--- GIVEN ENTRIES ---
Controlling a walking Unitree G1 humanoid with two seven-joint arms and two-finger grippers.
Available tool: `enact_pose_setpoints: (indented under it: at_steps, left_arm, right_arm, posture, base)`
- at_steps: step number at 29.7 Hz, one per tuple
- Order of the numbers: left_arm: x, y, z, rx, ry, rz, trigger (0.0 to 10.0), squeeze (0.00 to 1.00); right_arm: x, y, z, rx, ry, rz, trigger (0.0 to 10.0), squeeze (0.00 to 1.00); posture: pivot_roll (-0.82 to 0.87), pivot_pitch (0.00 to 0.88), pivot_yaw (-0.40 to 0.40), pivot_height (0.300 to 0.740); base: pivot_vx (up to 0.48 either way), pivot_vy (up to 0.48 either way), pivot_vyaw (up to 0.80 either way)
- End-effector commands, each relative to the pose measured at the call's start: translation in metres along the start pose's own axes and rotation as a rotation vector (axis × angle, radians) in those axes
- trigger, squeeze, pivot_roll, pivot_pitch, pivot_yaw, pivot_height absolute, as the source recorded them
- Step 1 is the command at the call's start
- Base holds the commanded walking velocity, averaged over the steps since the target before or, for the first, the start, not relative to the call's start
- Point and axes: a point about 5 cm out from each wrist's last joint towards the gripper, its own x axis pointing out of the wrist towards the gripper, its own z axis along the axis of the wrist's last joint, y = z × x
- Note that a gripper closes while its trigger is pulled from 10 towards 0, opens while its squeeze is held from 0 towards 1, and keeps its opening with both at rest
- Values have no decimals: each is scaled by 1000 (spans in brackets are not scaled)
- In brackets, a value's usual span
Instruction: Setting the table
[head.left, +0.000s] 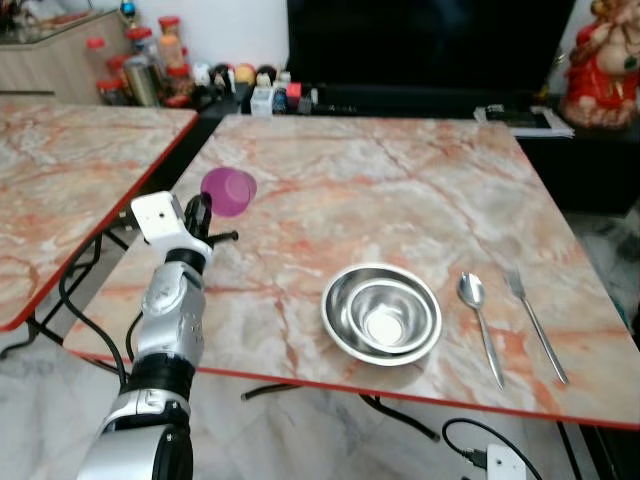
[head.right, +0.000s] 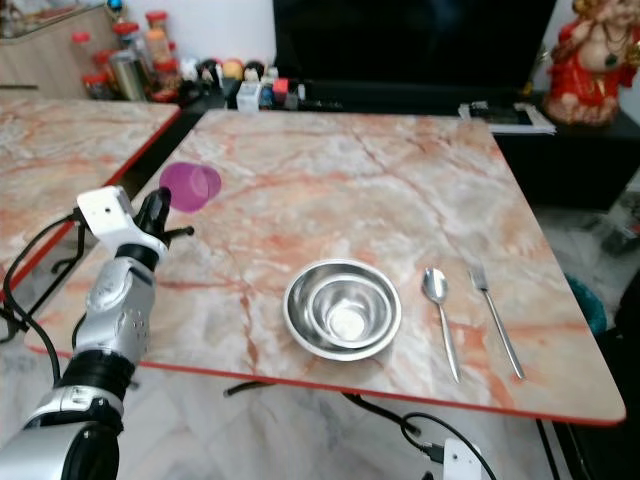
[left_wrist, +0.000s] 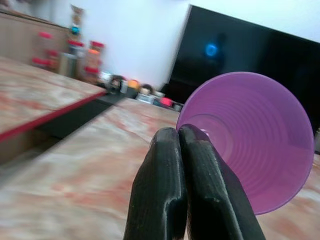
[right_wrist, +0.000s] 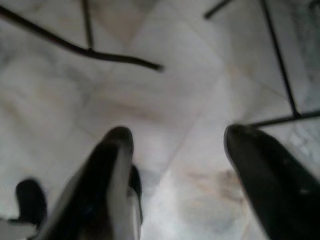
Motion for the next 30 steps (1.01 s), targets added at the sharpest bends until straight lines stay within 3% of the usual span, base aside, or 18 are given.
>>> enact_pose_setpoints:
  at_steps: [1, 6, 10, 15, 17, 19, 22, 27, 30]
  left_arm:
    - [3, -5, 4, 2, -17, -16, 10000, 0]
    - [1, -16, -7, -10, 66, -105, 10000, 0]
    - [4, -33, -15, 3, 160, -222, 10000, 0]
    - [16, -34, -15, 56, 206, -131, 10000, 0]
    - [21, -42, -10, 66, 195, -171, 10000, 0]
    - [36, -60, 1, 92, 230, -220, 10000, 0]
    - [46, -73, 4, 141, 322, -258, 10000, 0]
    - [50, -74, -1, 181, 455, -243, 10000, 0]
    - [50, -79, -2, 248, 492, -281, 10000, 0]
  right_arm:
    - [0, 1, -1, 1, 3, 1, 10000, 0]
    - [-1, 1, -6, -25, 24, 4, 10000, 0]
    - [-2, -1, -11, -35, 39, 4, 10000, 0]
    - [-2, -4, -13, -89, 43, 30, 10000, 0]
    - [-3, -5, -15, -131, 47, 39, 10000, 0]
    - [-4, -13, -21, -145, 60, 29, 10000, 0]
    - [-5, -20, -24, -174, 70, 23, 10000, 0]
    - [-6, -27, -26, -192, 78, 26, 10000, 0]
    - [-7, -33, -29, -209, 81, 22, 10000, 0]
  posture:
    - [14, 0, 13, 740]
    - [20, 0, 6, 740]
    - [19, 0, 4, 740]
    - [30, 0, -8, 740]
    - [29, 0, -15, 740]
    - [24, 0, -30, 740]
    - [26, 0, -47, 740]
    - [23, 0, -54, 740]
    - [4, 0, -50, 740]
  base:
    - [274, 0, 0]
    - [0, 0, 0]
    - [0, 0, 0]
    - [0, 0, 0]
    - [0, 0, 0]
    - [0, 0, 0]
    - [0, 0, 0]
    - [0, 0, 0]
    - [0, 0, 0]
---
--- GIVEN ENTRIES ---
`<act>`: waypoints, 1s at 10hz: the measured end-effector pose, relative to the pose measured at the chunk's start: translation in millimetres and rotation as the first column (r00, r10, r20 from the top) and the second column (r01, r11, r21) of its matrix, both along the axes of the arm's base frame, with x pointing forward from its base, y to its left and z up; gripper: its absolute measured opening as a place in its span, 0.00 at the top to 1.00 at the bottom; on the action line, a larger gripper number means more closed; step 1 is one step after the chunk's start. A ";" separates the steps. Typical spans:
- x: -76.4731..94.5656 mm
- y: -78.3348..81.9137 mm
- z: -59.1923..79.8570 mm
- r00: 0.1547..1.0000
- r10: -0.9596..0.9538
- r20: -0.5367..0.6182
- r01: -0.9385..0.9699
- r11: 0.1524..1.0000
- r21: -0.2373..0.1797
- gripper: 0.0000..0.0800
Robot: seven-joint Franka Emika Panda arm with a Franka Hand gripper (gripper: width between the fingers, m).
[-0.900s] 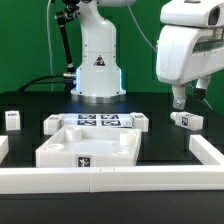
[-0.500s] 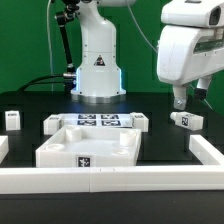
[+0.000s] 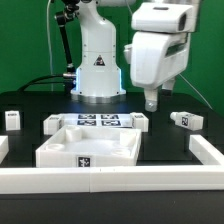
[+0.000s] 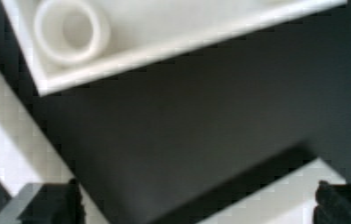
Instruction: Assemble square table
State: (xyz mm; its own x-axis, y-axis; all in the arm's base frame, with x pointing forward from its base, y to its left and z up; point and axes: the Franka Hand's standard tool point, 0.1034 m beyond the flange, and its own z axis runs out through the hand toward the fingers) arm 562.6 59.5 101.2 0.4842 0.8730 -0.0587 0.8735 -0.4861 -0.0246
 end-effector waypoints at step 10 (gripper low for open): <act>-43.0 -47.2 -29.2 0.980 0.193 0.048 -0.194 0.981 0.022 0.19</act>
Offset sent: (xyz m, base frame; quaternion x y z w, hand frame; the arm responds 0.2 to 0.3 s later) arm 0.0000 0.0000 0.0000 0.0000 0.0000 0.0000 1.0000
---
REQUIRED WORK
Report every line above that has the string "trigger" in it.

ANSWER TO THIS EXERCISE
- Order of the numbers: left_arm: x, y, z, rx, ry, rz, trigger (0.0 to 10.0), squeeze (0.00 to 1.00); right_arm: x, y, z, rx, ry, rz, trigger (0.0 to 10.0), squeeze (0.00 to 1.00); posture: pivot_roll (-0.82 to 0.87), pivot_pitch (0.00 to 0.88), pivot_yaw (-0.40 to 0.40), pivot_height (0.300 to 0.740); base: pivot_vx (up to 0.48 either way), pivot_vy (up to 0.48 either way), pivot_vyaw (up to 0.80 either way)
- trigger, squeeze, pivot_roll, pivot_pitch, pivot_yaw, pivot_height absolute, as the source recorded them
- Note that a gripper closes while its trigger is pulled from 10 towards 0, opens while its squeeze is held from 0 towards 1, and keeps its opening with both at rest

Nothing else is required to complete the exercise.